> _Work instruction_
Once you have read the listing below, write all of it out again exactly.

> _Data shown_
*** Block opens ***

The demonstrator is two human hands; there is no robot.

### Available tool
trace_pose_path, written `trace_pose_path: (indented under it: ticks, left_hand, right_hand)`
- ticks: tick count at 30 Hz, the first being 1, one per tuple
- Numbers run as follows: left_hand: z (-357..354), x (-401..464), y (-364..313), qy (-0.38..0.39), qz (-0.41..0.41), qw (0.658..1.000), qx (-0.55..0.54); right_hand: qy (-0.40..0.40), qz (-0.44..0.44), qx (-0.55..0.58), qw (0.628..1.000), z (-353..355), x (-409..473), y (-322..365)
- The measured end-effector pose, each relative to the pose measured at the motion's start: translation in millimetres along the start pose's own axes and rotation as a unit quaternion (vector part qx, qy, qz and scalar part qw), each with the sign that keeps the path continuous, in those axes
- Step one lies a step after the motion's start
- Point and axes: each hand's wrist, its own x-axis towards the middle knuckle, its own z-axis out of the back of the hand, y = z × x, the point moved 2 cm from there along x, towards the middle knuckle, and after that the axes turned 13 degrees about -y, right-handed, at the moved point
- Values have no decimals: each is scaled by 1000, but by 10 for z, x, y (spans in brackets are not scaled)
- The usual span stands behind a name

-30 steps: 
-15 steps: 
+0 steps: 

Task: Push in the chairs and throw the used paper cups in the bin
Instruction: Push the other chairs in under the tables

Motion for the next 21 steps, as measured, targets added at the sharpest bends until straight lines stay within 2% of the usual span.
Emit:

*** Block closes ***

> _Exercise answer_
The demonstrator is two human hands; there is no robot.

### Available tool
trace_pose_path, written `trace_pose_path: (indented under it: ticks, left_hand, right_hand)`
- ticks: tick count at 30 Hz, the first being 1, one per tuple
- Numbers run as follows: left_hand: z (-357..354), x (-401..464), y (-364..313), qy (-0.38..0.39), qz (-0.41..0.41), qw (0.658..1.000), qx (-0.55..0.54); right_hand: qy (-0.40..0.40), qz (-0.44..0.44), qx (-0.55..0.58), qw (0.628..1.000), z (-353..355), x (-409..473), y (-322..365)
- The measured end-effector pose, each relative to the pose measured at the motion's start: translation in millimetres along the start pose's own axes and rotation as a unit quaternion (vector part qx, qy, qz and scalar part qw), each with the sign that keeps the path continuous, in those axes
- Step one lies a step after the motion's start
- Point and axes: each hand's wrist, its own x-axis towards the middle knuckle, its own z-axis out of the back of the hand, y = z × x, the point moved 2 cm from there along x, towards the middle knuckle, and after that the axes turned 13 degrees about -y, right-handed, at the moved point
- Values have no decimals: each is scaled by 1000, but by 10 for z, x, y (spans in brackets are not scaled)
- The usual span stands behind a name

-30 steps: 
-15 steps: 
+0 steps: 

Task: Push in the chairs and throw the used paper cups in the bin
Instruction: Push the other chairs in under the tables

Motion for the next 21 steps, as measured, targets added at the sharpest bends until straight lines stay within 2% of the usual span.
Emit:

This exercise requires no further work.